O último relatório de inflação dos Estados Unidos, publicado na sexta-feira, fortaleceu as expectativas de que o banco central da maior economia do mundo requer implementar medidas restritivas. Os preços subiram 3,4% na medição em 12 meses até agosto, cifra que reflete pressões inflacionárias contínuas na economia estadunidense. Durante o último mês, a gasolina registrou aumentos sustentados devido à retomada das hostilidades na zona do Golfo.
"É muito provável que o Federal Reserve suba as taxas de juros", que determinam os custos de endividamento, apontou Claudia Sahm, economista da firma de investimento New Century Advisors e ex-funcionária do Federal Reserve. "É uma decisão difícil. O objetivo é que as pessoas e as empresas gastem menos. Não é uma medida fácil nem uma solução milagrosa", explicou a especialista.
Sahm não descarta completamente que se mantenha a situação atual, mas considera que o Federal Reserve teria que oferecer uma explicação convincente nesse caso. Caso contrário, "a tarde de quarta-feira será turbulenta nos mercados".
Transformação do panorama econômico
O Federal Reserve navegava em um cenário muito diferente há um ano. Em setembro de 2025 o organismo iniciou um período de flexibilização monetária, impulsionado pela preocupação com a fraqueza do mercado de trabalho e a confiança em que a inflação se controlaria uma vez absorvido o impacto das tarifas implementadas.
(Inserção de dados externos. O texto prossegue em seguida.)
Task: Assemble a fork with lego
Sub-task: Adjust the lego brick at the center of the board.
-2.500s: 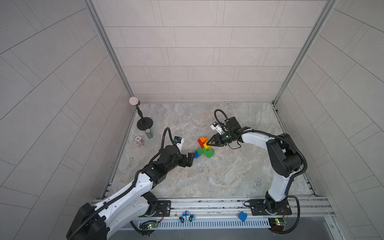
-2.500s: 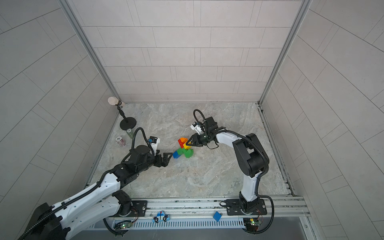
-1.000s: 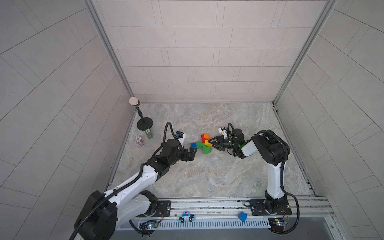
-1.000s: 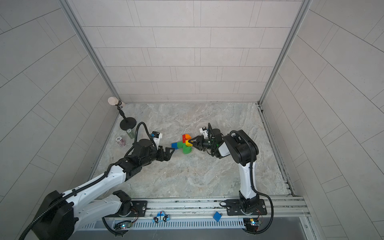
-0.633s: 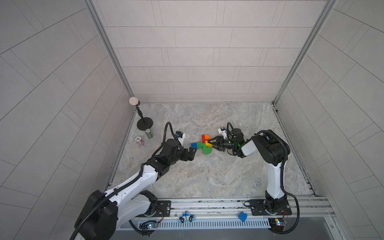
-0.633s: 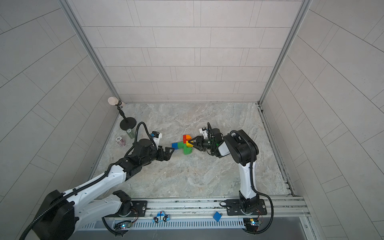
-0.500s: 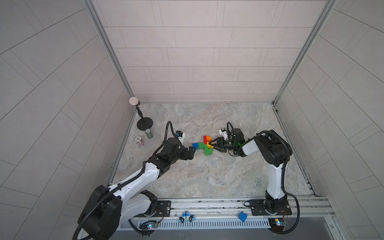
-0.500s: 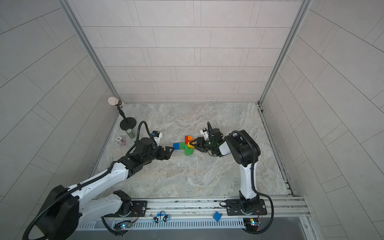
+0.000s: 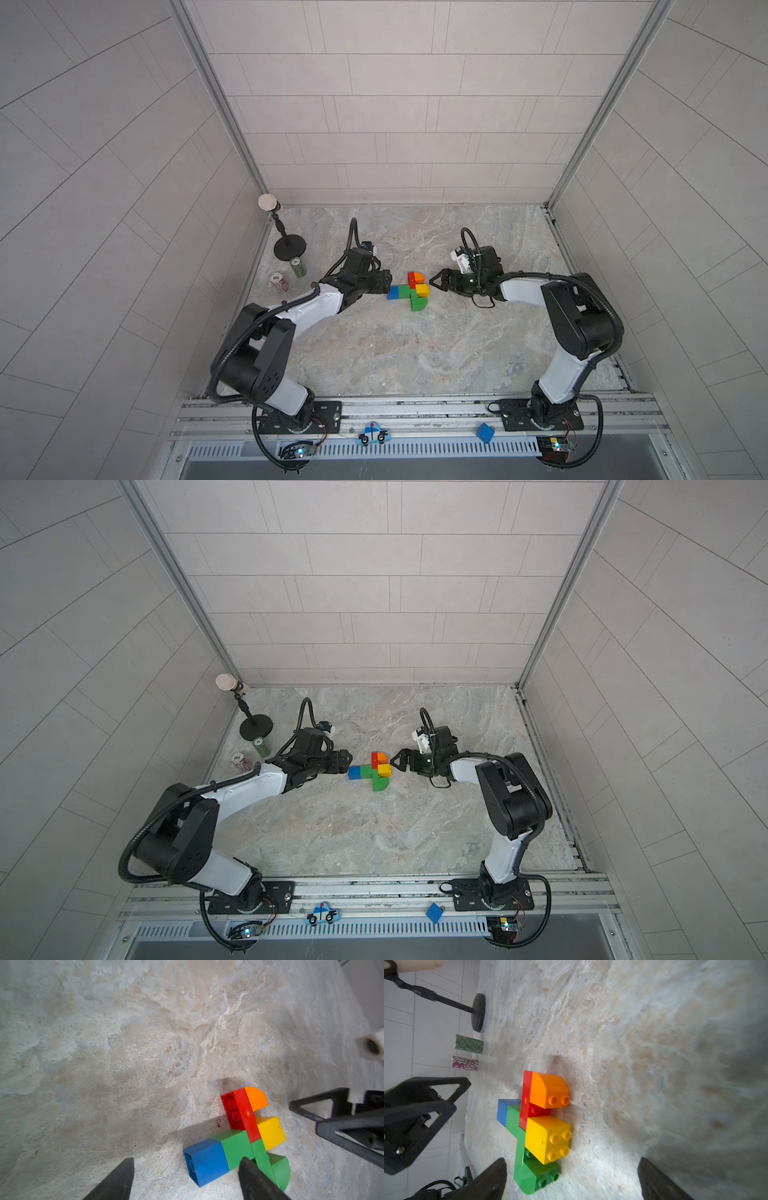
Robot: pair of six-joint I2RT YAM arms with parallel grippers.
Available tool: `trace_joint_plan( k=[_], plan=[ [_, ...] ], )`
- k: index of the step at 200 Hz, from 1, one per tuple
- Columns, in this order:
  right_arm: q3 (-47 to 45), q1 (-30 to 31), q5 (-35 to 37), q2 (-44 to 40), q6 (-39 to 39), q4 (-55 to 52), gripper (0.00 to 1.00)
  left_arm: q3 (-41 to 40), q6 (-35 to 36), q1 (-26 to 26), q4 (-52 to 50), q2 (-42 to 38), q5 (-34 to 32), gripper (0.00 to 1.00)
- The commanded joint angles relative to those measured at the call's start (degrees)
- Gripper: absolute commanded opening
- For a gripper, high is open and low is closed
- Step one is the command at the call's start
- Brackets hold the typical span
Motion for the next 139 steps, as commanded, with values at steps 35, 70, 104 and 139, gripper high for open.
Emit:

O ano terminou com um terceiro corte consecutivo das taxas de juros e a expectativa de que outro corte pudesse ocorrer em 2026. Porém, o contexto geopolítico mudou significativamente no final de fevereiro quando se intensificaram as tensões no Oriente Médio.
Os preços da gasolina dispararam; estabilizaram-se ligeiramente quando se aproximavam soluções diplomáticas, e posteriormente voltaram a aumentar, impactando novamente nas pressões inflacionárias.
Momento decisivo para a nova liderança do Fed
O Federal Reserve conta com um novo presidente, Kevin Warsh, designado recentemente. Esta designação gerou expectativas e certa cautela entre os investidores, que desejam acima de tudo que a instituição combata a inflação, um de seus dois mandatos principais junto à busca do pleno emprego.
"Este é o momento decisivo para Warsh", expressou David Wessel, pesquisador da Brookings Institution. "Ou decepcionará completamente os mercados, ou se arriscará a enfrentar consequências pela decisão que tomar", acrescentou o especialista.
Segundo Wessel, se o novo presidente do Fed implementar aumentos nos tipos de juros neste momento, terá consolidado sua credibilidade para o resto de seu mandato, que termina em 2030. Esta decisão se perfila como um ponto de inflexão importante para estabelecer a independência e autoridade da nova administração da instituição monetária estadunidense.
Esta notícia foi traduzida pela Equipe Editorial do ParaguaiNews a partir da notícia original publicada por nossos colegas do Diario Paraguayo.